Total S&P 500 earnings in the first quarter of 2026 are currently expected to increase by +12.0% from the same period last year on +8.6% higher revenues. This would follow the +14% increase in earnings on +9.1% higher revenues in the preceding period (2025 Q4).
- Estimates for 2026 Q1 and full-year 2026 remain positive, with the favorable revisions trend firmly in place even after the start of the Middle East conflict.
- Estimates for the Energy sector have moved higher since the start of March, but estimates have also increased for 8 other Zacks sectors, including Tech, Finance, Construction, Basic Materials, and Utilities.
- The Tech sector has been a critical growth pillar since 2023 Q3 and is expected to play that role in 2026 Q1 as well, with expected earnings growth of +24.6%. Excluding the Tech sector’s substantial contribution, Q1 earnings growth for the rest of the S&P 500 index would be +5.5% (vs. +12.0% otherwise).
A favorable revisions trend, driven by the tech sector
Elevated headline risks resulting from geopolitical turmoil have joined pre-existing worries about the future of software businesses and the seemingly ever-rising spending by the Mag 7 companies. Sentiment, as a result, has been downbeat on Mag 7 and software stocks, as the year-to-date performance chart of Mag 7 stocks, the Zacks Tech sector, the Zacks Finance sector, and the S&P 500 index shows.

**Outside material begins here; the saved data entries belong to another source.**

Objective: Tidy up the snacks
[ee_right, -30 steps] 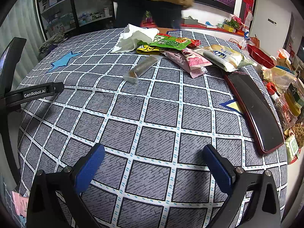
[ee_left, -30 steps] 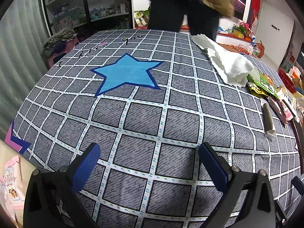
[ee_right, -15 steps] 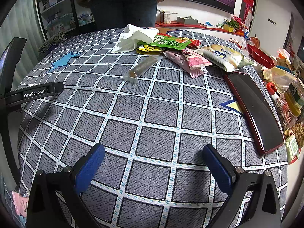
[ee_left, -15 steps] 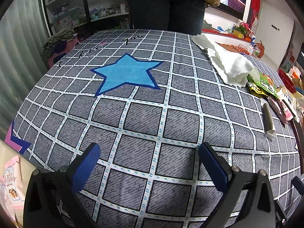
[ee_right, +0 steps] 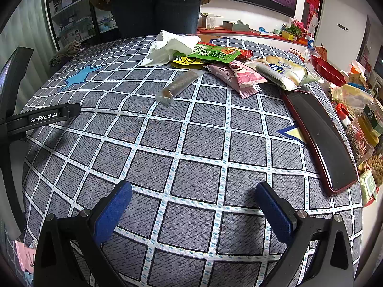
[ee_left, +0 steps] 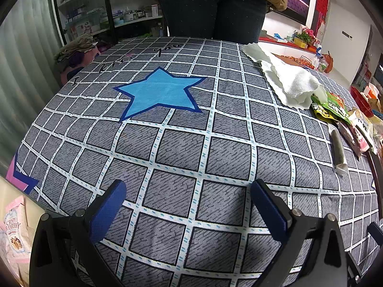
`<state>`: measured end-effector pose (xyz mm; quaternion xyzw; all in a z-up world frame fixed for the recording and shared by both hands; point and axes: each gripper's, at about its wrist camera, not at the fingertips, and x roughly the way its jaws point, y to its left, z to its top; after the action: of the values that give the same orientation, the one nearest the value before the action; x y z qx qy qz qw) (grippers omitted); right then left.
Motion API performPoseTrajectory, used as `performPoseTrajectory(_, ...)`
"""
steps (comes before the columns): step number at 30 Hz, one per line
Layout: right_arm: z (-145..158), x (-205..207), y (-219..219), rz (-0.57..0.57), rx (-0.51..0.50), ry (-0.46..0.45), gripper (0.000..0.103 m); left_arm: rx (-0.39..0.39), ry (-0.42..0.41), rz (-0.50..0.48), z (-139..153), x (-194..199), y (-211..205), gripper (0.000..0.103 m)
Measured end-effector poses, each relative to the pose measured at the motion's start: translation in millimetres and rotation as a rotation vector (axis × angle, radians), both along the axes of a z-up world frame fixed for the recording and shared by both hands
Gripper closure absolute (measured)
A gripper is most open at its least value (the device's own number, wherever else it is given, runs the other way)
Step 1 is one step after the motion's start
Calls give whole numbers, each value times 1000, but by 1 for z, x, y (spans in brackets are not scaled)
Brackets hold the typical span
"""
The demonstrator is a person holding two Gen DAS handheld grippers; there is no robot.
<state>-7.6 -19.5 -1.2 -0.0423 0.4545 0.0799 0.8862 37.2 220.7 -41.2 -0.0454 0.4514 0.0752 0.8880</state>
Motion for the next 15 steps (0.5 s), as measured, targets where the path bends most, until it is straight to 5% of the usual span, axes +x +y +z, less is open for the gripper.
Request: performPoseTrajectory(15,0,0,0,0,-1,0,0,0,0,1,0,0,0,0)
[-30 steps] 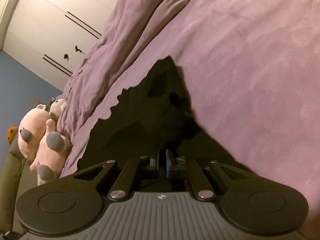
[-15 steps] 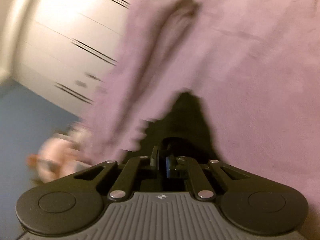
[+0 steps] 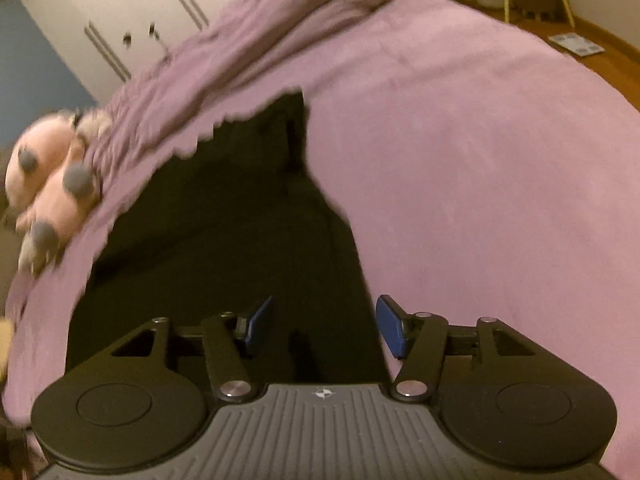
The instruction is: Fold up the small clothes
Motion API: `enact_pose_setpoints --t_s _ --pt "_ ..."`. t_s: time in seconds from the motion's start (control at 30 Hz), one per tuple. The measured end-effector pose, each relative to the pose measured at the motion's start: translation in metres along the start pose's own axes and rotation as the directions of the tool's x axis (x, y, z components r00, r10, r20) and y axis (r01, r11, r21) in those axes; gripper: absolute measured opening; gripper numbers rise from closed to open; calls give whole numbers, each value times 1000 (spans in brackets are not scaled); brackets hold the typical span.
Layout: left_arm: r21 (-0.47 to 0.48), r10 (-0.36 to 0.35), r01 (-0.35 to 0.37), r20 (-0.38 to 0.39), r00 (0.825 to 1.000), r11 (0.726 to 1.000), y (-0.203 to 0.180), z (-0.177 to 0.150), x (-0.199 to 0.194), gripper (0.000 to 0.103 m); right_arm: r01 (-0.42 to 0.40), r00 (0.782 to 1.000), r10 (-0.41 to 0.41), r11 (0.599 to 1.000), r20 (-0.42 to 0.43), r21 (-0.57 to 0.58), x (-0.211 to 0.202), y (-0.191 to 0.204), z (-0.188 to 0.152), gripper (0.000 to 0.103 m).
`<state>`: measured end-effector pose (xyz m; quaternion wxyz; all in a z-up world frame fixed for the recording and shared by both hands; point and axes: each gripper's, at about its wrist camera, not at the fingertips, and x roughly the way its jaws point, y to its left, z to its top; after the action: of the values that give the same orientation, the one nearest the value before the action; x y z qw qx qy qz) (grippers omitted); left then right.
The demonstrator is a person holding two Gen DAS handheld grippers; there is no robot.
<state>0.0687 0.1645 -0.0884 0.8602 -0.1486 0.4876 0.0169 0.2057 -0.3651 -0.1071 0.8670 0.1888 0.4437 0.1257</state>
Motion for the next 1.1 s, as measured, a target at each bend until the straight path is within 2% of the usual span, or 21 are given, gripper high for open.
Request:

There is a fair amount of overlap between the Mag 7 stocks and the Tech sector, but the Zacks industry classification system places two of the Mag 7 stocks – Amazon (AMZN ) and Tesla (TSLA) – outside the Tech sector, with Amazon in the Zacks Retail sector and Tesla in the Zacks Auto sector.
The soft sentiment on the Mag 7 stocks and Tech sectors notwithstanding, these two spaces represent the most robust profitability centers in the entire S&P 500 index, with a steadily improving earnings outlook reflected in positive estimate revisions.
The revisions trend has been broadly positive since the start of the period in January, and the favorable trend has remained unchanged since the start of hostilities in the Middle East. Estimates for the Energy sector that had earlier been under pressure have reversed course and are now going up. But estimates are actually up for half of the 16 Zacks sectors since the start of March, aside from Energy, including the Tech, Finance, Construction, and Basic Materials sectors.
For 2026 Q1, the Zacks Tech sector is expected to produce +24.8% earnings growth on +21.8% higher revenues, as the chart below shows.

The Tech sector has been a critical pillar of aggregate earnings growth since 2023 Q3 and is expected to play that role in 2026 Q1 as well.
For Q1 as a whole, total S&P 500 earnings are expected to be up +12.0% from the same period last year. But the aggregate growth pace drops to +5.5% once the Tech sector’s contribution is excluded.
Even more importantly, estimates for the Tech sector are steadily going up, notwithstanding the aforementioned sentiment issues, as the chart below shows.

In fact, the positive revisions trend for the Tech sector has been key to keeping the aggregate revisions trend in positive territory, offsetting pressure on estimates elsewhere.
The Tech sector is one of the four sectors whose 2026 Q1 earnings estimates have increased since the start of October 2025; the other three sectors enjoying favorable revisions are Finance, Industrial Products, and Business Services.
The earnings big picture
The chart below shows expectations for 2026 Q1 in terms of what was achieved in the preceding five periods and what is currently expected for the following three quarters.

As noted earlier, the revisions trend for the current period (2026 Q1) has held reasonably well, as the chart below shows.

The chart below shows the overall earnings picture for the S&P 500 index on an annual basis.

The estimate revisions trend in the aggregate remains positive, even though there is plenty of churn at the sector level. Importantly, favorable revisions in the Tech and Finance sectors are helping offset pressures in other sectors.